The Reserve Bank of India (RBI) emerged as a net buyer of dollars during the first half of the current financial year (April-September 2024), purchasing $8.52 billion in the spot market. This marks a significant moderation compared to the $17.68 billion net purchase in the same period last year.
In September 2024 alone, the central bank recorded a net purchase of $9.6 billion, the highest for the financial year, reversing its net sales of $6.49 billion in August. Overall, the RBI bought $28.9 billion and sold $19.2 billion in foreign exchange during the first half. The local currency appreciated marginally by 0.07% during September.
For the calendar year to September 2024, the RBI’s net dollar purchases stood at $32.27 billion, reflecting its efforts to manage exchange rate volatility and support India’s external position.
Forex reserves and forward sales
India’s foreign exchange reserves peaked at an all-time high of $705.8 billion at the end of September before declining to $675.7 billion as of November 8. Despite the dip, the reserves remain sufficient to cover more than 11 months of imports and nearly 99% of the external debt as of June-end 2024.

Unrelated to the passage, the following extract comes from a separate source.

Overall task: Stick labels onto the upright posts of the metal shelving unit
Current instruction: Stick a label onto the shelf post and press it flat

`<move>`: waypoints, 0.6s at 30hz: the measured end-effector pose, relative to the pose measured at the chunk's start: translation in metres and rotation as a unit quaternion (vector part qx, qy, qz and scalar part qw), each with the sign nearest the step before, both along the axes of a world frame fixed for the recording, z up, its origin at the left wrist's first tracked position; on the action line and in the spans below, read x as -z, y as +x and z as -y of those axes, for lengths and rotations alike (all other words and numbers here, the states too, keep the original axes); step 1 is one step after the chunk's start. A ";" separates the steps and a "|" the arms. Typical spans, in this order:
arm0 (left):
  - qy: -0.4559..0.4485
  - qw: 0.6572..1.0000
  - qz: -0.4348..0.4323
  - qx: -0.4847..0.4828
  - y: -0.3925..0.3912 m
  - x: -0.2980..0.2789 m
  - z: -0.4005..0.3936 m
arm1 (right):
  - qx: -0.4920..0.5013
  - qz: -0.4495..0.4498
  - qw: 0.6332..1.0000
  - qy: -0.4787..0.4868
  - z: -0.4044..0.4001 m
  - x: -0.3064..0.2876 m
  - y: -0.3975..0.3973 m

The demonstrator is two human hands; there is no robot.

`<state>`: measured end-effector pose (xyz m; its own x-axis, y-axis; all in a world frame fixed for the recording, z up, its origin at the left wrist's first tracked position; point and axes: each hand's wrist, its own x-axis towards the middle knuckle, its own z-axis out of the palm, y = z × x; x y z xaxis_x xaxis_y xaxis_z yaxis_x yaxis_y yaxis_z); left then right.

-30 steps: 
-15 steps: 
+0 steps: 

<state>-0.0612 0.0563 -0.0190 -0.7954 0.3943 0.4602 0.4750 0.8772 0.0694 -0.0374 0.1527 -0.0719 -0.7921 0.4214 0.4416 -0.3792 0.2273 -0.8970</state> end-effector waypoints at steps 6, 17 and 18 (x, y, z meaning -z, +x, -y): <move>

The RBI’s net outstanding forward sales of dollars also decreased to $14.58 billion in September from $18.98 billion in August, signaling reduced intervention in the forward market.
India’s reserves have risen by $53.2 billion in 2024 to date (November 8), the second-largest increase among Asian economies. However, the pace of forex accumulation has slowed compared to the previous financial year, when the RBI recorded net purchases of $41.27 billion.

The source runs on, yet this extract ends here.